While robotic welding has been around for some time, and has only accelerated over the past 10 years with collaborative robots, the automation of downstream processes like material removal and surface finishing have lagged. That’s now changing with the emergence of AI-powered robots that use 3D vision and force feedback sensors to accurately and consistently process parts.
While robotic welding has been around for some time, and has only accelerated over the past 10 years with collaborative robots, the automation of downstream processes like material removal and surface finishing have lagged. That’s now changing with the emergence of AI-powered robots that use 3D vision and force feedback sensors to accurately and consistently process parts. However their integration into a manufacturing process requires a systems-level mindset to maximize the likelihood of success and sustained adoption in your operations. In this article, we highlight a few key areas to prioritize when considering the adoption of automation specifically in graining and blending processes, which are particularly difficult but also critically important to the final part. Grained finishes such as No. 3 and No. 4 finishes are ubiquitous in architectural and appliance applications, where the directional “grain” provides aesthetic sophistication while minimizing the effects of scratches from daily use.
Graining and blending typically occurs after the fabrication processes including machining, bending and welding. If those processes are performed manually, part-to-part variation must be considered in the downstream finishing process. This can lead to additional system complexity and costs in the way of fixturing, sensors or AI capabilities. For example, a manual weld bead will have variability in the contours and shape, requiring characterization before a leveling material removal task can be performed.
Additionally, the nominal material surface may affect the graining operation. Pre-existing scratches will require a pre-processing step, either manually or with the proper selection of abrasive grits to prime the surface. Pre-polished material may vary from mill to mill, and the blending operation in a post-weld or post-bend area will require additional vision or AI capabilities to correctly blend the grain.

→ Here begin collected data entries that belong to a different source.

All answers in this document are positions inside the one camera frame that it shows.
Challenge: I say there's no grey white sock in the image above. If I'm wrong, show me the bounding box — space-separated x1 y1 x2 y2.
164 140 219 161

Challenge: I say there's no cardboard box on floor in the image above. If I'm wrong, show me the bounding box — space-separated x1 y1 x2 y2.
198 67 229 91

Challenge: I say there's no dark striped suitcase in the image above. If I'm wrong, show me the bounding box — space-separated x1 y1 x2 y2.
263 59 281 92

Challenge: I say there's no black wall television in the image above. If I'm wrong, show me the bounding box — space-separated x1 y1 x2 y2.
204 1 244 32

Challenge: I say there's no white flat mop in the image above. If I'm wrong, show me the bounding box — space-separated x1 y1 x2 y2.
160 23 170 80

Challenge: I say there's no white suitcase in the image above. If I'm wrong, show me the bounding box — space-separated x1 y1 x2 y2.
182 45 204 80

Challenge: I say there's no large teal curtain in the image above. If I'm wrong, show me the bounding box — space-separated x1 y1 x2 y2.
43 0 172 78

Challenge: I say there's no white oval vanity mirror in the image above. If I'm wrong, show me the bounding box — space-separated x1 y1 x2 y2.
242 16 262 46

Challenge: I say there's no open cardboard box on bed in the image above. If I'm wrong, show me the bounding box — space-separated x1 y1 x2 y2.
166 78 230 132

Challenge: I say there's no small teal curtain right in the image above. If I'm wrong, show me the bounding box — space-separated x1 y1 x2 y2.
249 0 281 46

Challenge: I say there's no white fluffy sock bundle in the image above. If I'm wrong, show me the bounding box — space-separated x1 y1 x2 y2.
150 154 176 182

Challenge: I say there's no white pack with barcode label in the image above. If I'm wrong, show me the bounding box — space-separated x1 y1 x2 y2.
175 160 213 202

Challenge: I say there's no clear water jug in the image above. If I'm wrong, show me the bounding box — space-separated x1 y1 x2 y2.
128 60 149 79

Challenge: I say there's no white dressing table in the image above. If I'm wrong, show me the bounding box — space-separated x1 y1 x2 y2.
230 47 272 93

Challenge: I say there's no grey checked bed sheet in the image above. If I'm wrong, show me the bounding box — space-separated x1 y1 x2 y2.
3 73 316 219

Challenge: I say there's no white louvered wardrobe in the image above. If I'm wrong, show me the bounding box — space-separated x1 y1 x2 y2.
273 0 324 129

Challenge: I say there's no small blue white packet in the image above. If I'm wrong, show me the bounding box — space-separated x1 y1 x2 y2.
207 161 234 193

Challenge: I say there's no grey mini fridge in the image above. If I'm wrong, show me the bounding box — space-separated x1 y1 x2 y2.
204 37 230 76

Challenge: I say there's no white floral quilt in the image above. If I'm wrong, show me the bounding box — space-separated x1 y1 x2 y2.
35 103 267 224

Graining is affected by the abrasive type, applied force, RPM and speed across the surface. A wide spectrum of abrasive materials is available for achieving specific surface finishes, each possessing unique characteristics that make them suitable for different materials and applications. Among the most common are aluminum oxide, ceramic alumina, silicon carbide, zirconia alumina, and diamond. Aluminum oxide is a versatile and economical choice, widely used for grinding and finishing ferrous metals and softer alloys. Ceramic alumina, a premium option, offers exceptional hardness and longevity, making it ideal for working with alloys and hardened steels, including aluminum castings, stainless steel, and titanium alloys. Silicon carbide, known for its sharpness, is particularly effective on nonferrous metals like aluminum and stainless steel, often producing a finer surface finish compared to aluminum oxide. Zirconia alumina stands out for its durability and is well-suited for heavy grinding and high-pressure applications on hard metals and high-strength alloys. Diamond abrasives, the hardest available, are reserved for grinding extremely hard materials and applications requiring the highest level of precision.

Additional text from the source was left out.